WHAT IS REQUIRED: Only the lines below from the one containing "The black right gripper right" to the one containing "Where things were, in" should be repeated, both included and unchanged.

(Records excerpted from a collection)
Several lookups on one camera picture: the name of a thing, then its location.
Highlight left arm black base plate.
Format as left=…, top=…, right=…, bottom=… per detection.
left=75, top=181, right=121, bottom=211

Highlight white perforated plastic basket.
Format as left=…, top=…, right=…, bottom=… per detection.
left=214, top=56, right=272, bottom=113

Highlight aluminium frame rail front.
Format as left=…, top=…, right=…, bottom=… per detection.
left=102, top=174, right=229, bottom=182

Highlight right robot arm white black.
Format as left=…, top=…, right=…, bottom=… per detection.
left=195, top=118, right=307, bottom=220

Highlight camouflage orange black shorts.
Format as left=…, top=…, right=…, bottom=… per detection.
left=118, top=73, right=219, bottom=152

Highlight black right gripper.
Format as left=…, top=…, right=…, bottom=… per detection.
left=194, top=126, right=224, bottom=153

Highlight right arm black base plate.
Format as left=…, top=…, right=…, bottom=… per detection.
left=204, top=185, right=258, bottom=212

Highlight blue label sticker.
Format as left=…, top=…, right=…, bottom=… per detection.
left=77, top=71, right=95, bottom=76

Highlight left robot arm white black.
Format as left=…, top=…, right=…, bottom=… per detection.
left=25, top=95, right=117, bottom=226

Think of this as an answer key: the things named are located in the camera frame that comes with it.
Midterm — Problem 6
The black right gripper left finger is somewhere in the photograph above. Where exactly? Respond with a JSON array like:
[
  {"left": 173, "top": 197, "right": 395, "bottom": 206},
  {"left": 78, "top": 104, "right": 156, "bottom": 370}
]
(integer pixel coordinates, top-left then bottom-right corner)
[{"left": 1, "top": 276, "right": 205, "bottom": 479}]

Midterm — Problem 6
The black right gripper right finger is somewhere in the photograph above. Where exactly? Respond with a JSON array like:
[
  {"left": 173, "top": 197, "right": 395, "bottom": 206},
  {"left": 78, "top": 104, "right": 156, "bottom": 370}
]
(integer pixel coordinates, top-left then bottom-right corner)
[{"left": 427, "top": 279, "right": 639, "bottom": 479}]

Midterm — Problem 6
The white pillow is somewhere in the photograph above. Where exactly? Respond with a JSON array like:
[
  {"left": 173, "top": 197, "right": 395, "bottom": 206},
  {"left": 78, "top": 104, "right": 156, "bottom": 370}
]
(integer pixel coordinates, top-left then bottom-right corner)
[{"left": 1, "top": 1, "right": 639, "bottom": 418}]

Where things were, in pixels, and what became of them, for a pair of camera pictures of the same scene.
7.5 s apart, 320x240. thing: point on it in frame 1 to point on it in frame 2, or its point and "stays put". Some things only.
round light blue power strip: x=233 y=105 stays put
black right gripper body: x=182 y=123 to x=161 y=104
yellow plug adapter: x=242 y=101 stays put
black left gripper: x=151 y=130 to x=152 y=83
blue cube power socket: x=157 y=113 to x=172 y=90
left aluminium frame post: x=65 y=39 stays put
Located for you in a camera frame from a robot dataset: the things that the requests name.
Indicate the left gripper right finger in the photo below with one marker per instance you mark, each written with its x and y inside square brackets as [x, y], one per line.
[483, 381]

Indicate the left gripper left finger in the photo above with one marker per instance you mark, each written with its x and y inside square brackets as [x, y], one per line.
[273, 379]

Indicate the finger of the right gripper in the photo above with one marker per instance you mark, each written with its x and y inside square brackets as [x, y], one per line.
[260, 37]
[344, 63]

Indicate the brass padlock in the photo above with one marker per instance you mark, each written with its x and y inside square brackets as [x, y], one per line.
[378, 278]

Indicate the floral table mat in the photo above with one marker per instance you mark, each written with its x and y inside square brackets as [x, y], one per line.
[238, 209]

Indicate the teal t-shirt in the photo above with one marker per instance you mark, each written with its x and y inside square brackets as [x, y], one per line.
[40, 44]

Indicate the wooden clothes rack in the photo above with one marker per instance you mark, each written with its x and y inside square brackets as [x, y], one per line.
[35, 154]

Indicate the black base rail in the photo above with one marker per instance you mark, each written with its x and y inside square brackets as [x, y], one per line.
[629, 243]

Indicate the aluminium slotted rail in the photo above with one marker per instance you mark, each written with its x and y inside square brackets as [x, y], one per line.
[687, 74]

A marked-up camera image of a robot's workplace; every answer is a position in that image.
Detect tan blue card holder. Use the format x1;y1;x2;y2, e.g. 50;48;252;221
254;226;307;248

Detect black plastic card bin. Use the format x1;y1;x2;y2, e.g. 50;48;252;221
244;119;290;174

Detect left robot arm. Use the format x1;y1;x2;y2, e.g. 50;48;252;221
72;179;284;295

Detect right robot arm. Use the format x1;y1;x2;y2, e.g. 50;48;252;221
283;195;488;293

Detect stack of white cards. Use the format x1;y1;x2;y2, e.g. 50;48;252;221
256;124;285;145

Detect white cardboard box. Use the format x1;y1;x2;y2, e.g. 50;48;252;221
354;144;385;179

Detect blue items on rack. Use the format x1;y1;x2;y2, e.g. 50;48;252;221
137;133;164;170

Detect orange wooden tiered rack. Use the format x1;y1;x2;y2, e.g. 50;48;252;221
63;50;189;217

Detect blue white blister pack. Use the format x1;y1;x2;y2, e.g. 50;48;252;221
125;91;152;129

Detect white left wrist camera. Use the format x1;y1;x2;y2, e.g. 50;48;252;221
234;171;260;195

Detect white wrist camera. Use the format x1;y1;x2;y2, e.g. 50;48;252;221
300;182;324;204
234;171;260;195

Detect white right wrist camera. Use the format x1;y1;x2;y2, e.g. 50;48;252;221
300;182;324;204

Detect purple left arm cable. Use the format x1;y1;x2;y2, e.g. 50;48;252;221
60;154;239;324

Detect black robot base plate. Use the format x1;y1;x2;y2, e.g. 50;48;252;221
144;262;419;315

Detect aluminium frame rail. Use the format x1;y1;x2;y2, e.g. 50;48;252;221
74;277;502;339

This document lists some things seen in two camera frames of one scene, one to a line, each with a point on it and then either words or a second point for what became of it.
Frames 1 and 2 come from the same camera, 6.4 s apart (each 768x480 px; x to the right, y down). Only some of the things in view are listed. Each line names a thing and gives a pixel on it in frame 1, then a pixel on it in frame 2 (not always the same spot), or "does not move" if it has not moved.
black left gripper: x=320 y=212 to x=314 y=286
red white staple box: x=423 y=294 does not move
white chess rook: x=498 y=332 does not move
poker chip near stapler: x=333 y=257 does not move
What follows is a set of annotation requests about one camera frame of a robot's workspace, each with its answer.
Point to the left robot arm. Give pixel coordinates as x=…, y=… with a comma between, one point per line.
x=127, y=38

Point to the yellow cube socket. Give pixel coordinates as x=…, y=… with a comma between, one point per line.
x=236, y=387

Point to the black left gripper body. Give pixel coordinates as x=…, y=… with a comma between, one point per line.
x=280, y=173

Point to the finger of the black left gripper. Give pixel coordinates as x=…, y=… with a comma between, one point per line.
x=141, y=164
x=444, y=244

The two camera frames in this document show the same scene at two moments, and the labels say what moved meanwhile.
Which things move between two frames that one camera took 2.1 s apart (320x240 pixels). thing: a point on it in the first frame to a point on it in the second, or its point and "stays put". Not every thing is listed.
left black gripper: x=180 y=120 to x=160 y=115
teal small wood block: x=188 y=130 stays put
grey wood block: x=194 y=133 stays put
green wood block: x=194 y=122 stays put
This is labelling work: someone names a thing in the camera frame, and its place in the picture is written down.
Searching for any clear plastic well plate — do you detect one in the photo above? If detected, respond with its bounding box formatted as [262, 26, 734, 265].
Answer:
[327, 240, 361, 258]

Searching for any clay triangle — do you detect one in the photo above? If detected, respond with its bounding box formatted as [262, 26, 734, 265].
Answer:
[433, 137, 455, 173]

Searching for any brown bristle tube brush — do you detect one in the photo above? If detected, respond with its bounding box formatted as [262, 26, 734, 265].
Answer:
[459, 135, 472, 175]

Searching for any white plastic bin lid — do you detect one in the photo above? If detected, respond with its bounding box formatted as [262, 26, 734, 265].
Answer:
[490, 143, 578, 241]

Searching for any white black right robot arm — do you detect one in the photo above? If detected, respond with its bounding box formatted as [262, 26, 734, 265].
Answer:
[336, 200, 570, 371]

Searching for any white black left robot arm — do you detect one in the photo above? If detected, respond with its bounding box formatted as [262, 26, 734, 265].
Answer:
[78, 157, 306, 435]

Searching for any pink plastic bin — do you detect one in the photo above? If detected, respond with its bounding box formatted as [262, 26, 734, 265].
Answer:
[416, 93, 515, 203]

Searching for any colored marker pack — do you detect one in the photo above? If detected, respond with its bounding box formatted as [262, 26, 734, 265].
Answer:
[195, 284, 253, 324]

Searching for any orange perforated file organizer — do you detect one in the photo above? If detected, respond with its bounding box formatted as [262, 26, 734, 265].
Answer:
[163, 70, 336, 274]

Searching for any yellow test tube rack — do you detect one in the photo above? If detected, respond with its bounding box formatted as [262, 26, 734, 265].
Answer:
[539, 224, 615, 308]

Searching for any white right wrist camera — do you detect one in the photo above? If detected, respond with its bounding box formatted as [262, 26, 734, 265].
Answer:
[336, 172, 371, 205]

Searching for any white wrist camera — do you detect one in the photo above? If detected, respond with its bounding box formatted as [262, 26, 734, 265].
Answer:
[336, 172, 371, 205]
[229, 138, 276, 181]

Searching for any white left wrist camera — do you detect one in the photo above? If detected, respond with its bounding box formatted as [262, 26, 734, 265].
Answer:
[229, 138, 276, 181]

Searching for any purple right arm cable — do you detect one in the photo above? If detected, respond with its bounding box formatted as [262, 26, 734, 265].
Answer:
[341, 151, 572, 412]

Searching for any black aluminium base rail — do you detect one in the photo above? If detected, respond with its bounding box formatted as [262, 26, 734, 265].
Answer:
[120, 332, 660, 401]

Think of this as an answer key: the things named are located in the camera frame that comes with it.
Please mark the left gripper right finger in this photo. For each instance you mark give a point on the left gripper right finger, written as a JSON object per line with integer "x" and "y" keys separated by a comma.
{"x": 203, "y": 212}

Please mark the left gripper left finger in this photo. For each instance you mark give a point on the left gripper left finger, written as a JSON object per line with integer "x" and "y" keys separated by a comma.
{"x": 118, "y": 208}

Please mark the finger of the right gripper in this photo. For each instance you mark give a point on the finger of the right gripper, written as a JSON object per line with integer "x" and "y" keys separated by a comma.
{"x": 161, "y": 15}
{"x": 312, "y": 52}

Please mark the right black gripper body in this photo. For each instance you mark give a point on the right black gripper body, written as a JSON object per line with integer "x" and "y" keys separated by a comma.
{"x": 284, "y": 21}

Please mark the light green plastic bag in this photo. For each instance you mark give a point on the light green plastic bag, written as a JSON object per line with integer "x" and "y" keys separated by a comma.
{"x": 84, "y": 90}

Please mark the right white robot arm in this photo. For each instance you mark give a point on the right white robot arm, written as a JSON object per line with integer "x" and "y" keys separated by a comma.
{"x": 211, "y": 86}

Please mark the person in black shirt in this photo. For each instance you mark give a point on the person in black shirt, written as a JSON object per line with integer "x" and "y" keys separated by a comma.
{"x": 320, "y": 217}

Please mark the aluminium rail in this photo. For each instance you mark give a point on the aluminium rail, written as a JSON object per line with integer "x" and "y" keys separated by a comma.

WRITTEN RESPONSE:
The black right gripper right finger is somewhere in the photograph above. Where exactly? Respond with a JSON array like:
[
  {"left": 173, "top": 197, "right": 395, "bottom": 206},
  {"left": 78, "top": 104, "right": 156, "bottom": 370}
]
(integer pixel coordinates, top-left then bottom-right corner)
[{"left": 427, "top": 279, "right": 639, "bottom": 479}]

Midterm — Problem 6
The white pillow is somewhere in the photograph above. Where exactly? Respond with a JSON array like:
[
  {"left": 173, "top": 197, "right": 395, "bottom": 206},
  {"left": 78, "top": 104, "right": 156, "bottom": 370}
]
(integer pixel coordinates, top-left then bottom-right corner)
[{"left": 1, "top": 1, "right": 639, "bottom": 418}]

Where things were, in pixels, and what became of them, for a pair of camera pictures of the same scene.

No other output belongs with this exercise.